- **TASK DETAILS**
Count the lines below that contain the word "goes" and give only that number.

- **RECORDS**
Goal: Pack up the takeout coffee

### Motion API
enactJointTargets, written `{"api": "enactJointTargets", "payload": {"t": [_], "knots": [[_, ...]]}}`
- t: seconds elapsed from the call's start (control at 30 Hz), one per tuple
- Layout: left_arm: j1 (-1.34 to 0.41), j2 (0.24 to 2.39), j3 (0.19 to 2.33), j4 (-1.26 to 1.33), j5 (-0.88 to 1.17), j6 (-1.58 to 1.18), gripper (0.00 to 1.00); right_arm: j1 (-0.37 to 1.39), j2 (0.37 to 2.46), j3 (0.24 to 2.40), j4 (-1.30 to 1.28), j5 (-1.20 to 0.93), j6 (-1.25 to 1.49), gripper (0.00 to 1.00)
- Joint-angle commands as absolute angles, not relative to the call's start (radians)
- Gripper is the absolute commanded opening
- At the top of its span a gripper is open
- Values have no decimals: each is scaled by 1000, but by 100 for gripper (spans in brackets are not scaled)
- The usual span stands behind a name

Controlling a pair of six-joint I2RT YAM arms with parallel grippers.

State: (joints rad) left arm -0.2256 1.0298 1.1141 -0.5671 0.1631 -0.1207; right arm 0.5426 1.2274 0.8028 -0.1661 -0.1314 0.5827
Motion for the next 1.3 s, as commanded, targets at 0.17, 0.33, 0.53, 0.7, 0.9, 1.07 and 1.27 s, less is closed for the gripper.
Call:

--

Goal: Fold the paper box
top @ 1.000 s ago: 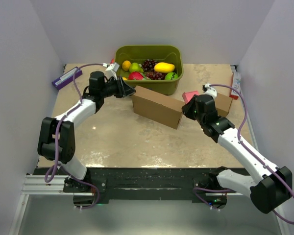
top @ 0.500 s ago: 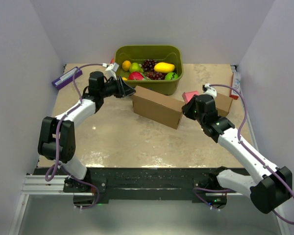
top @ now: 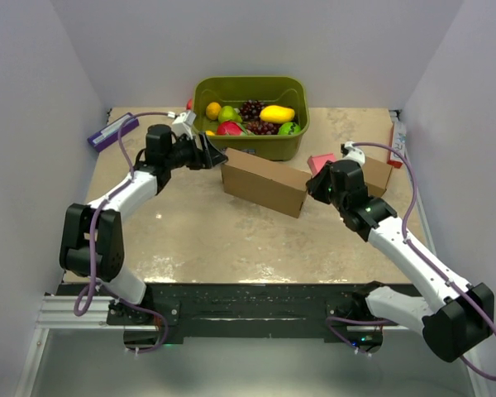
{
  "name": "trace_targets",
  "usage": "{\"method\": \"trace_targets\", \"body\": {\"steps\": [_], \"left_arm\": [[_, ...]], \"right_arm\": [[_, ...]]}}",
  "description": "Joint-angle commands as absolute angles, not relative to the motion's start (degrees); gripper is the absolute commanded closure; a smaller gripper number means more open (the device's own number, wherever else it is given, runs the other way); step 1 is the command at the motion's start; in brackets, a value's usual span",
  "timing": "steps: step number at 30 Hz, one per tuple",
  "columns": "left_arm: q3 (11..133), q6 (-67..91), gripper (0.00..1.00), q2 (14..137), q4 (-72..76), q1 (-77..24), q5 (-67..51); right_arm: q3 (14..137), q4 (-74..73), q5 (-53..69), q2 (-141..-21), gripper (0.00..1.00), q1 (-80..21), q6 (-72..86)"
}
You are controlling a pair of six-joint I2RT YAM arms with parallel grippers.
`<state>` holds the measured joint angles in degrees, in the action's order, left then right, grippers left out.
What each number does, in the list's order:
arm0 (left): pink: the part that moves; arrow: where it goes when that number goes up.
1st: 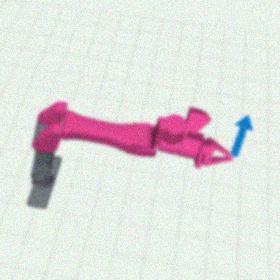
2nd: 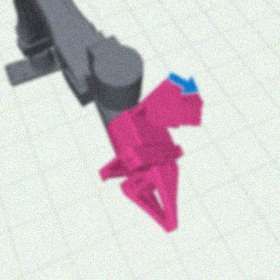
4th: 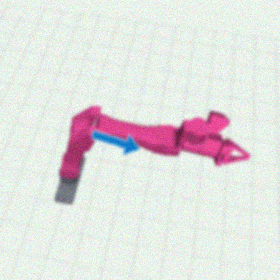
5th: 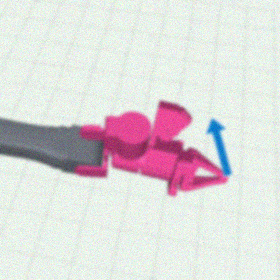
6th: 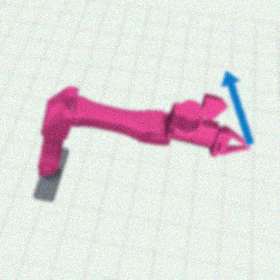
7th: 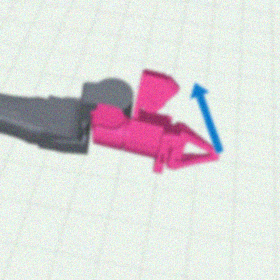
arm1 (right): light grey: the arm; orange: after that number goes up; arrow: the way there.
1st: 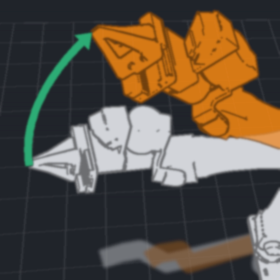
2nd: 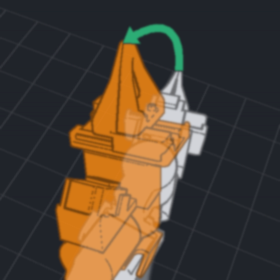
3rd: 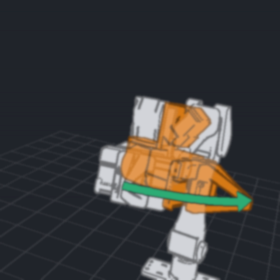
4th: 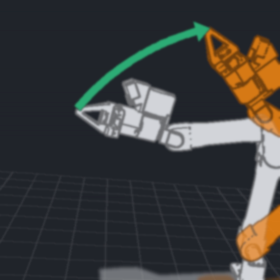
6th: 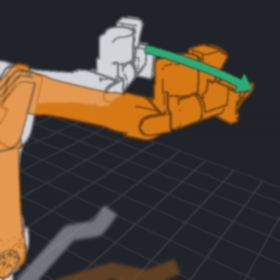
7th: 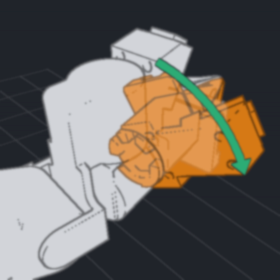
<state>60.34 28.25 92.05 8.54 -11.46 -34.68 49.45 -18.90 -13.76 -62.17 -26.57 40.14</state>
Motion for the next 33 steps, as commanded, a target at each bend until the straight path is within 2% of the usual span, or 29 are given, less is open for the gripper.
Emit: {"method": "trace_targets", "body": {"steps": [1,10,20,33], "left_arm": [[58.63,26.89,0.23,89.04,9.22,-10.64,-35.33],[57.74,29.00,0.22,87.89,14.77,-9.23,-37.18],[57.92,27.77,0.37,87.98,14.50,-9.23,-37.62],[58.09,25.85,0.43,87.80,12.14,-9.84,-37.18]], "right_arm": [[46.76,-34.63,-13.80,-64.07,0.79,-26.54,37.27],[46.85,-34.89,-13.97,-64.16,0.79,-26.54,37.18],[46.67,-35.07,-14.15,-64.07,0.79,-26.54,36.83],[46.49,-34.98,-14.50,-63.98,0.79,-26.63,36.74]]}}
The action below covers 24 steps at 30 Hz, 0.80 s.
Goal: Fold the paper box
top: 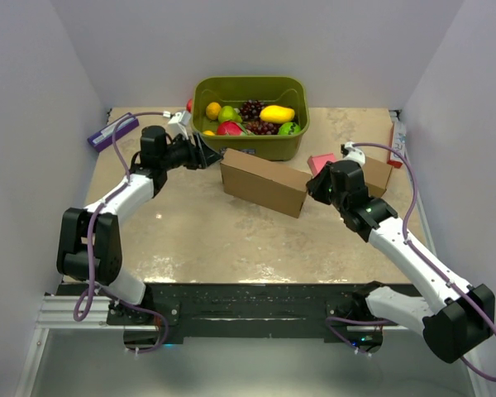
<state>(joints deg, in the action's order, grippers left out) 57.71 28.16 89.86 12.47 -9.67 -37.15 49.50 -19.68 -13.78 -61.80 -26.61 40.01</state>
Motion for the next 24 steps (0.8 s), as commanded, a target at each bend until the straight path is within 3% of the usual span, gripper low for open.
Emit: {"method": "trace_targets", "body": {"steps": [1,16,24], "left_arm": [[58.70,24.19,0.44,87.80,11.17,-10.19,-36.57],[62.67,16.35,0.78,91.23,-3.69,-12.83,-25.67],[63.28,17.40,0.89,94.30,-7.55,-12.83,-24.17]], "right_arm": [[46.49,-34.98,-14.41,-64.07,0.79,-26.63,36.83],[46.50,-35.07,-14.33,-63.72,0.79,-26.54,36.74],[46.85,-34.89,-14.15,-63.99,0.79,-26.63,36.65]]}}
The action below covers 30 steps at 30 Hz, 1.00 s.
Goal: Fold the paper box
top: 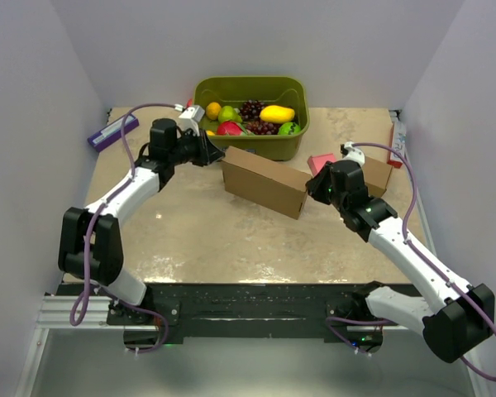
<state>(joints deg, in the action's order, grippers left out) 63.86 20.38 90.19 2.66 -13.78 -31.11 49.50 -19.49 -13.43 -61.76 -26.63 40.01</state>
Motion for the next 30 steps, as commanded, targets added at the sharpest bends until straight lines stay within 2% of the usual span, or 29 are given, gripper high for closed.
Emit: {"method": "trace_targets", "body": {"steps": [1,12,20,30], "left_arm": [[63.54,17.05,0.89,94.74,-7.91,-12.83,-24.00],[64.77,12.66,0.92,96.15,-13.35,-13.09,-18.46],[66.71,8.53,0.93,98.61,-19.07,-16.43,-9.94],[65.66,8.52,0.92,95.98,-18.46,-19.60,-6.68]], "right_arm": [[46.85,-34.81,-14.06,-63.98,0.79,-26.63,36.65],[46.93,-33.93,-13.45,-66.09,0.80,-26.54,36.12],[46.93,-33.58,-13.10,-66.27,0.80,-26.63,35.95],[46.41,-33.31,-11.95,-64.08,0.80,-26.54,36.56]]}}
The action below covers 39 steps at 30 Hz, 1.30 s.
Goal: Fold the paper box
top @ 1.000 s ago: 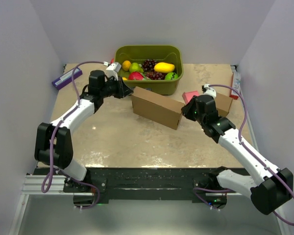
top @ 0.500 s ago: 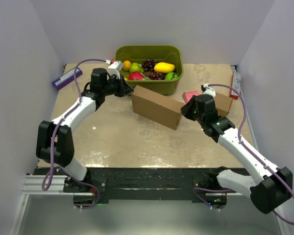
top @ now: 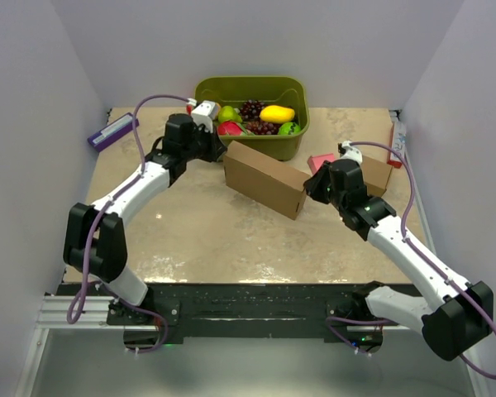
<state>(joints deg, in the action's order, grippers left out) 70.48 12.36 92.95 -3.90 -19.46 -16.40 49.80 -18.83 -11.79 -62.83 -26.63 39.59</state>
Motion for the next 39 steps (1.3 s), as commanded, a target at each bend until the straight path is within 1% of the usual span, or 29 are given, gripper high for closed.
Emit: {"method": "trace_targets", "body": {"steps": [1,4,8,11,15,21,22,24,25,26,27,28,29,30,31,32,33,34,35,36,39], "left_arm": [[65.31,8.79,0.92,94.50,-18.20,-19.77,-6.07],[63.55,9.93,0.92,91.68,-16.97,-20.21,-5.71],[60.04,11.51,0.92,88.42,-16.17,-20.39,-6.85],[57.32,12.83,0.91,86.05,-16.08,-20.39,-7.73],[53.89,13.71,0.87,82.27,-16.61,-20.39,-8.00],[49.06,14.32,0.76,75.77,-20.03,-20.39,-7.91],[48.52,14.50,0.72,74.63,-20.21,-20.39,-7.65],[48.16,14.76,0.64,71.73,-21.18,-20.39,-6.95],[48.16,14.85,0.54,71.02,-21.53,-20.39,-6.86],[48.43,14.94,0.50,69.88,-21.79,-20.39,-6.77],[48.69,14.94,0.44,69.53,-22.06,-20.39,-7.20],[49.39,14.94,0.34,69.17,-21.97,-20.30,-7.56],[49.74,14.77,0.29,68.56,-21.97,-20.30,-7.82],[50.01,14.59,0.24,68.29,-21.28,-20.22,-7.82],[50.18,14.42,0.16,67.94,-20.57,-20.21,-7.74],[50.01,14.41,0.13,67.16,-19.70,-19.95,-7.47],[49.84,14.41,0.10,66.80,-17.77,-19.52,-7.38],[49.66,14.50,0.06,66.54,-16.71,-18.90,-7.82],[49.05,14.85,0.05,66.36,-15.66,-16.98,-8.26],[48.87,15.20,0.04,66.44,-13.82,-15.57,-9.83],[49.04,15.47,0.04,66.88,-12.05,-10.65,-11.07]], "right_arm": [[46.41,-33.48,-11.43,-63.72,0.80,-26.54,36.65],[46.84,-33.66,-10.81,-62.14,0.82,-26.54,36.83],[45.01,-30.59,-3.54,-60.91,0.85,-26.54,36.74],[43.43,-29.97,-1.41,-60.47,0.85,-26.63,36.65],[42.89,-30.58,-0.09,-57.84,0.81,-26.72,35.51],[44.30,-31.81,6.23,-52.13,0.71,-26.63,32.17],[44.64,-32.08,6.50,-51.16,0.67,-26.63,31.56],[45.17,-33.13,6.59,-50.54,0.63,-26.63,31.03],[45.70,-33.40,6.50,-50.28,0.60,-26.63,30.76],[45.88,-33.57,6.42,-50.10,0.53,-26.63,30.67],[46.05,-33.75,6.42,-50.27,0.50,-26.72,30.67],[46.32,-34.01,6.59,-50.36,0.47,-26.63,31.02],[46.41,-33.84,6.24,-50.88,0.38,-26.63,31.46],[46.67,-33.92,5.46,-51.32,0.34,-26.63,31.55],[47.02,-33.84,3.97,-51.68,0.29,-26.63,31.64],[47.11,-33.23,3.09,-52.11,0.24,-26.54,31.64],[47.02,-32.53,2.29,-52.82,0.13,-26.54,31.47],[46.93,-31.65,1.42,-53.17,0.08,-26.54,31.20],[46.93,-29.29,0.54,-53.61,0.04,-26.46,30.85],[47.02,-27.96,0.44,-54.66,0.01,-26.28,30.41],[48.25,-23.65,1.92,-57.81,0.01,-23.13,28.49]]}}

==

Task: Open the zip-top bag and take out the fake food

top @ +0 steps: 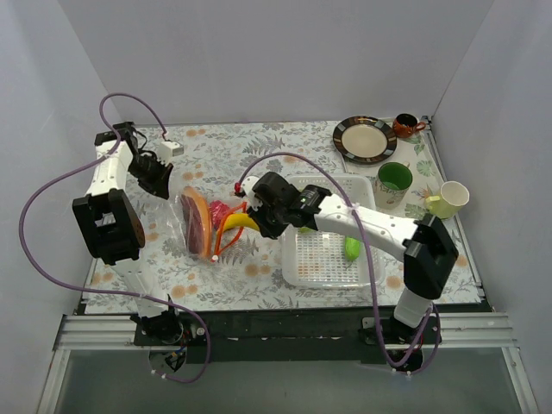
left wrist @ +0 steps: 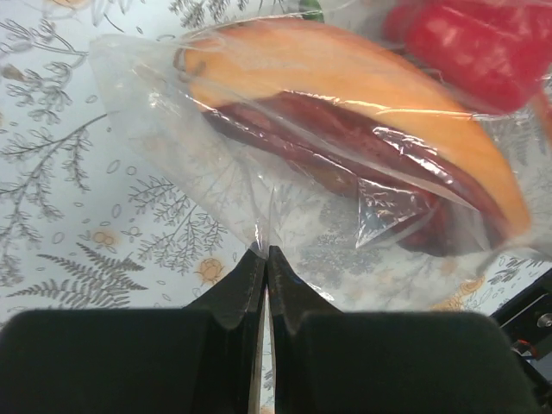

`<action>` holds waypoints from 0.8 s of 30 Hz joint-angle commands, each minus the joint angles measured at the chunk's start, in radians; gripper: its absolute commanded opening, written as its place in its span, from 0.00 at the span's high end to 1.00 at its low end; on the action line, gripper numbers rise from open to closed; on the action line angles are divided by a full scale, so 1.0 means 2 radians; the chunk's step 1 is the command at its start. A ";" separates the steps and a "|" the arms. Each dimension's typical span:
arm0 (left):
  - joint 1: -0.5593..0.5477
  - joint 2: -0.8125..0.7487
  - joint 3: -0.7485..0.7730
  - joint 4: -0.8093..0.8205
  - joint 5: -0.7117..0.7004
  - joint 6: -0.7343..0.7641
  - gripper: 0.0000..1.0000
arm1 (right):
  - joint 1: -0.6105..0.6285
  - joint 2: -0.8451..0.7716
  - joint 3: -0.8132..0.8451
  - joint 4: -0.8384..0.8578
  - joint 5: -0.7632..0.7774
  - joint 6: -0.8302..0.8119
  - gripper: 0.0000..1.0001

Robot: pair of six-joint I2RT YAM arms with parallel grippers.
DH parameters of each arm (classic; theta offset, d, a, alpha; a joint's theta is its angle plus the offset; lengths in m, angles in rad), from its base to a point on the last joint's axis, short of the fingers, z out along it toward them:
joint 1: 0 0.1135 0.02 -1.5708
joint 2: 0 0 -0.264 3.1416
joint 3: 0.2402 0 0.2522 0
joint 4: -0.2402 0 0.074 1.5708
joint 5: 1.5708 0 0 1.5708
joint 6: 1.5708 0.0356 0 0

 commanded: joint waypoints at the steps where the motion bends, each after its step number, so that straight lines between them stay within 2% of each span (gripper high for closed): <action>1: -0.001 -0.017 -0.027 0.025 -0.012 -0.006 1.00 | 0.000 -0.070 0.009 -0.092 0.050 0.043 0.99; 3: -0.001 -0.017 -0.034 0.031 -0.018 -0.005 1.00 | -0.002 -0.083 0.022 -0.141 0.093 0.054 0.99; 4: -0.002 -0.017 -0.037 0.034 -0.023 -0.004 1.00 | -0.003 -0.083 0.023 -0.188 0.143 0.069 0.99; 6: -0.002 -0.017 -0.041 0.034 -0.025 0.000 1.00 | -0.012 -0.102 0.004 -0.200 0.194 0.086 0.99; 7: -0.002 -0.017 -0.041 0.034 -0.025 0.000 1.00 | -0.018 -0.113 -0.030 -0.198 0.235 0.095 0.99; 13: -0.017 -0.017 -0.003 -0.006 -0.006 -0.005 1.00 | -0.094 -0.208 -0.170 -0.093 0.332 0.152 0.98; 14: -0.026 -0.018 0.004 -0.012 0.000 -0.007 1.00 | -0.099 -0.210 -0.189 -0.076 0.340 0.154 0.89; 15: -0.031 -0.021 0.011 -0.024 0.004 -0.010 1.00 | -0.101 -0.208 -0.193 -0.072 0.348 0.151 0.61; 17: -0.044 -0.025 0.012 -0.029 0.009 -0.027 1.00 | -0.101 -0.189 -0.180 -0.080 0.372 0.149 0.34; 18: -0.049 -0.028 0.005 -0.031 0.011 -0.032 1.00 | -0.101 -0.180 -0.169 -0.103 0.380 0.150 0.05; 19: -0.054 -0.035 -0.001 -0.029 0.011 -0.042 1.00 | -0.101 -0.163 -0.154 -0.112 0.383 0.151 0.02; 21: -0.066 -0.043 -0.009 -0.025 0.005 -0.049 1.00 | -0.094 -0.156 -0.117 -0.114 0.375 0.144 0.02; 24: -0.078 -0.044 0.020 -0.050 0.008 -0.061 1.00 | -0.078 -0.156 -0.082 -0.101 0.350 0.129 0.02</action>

- **WRITTEN ANSWER**
2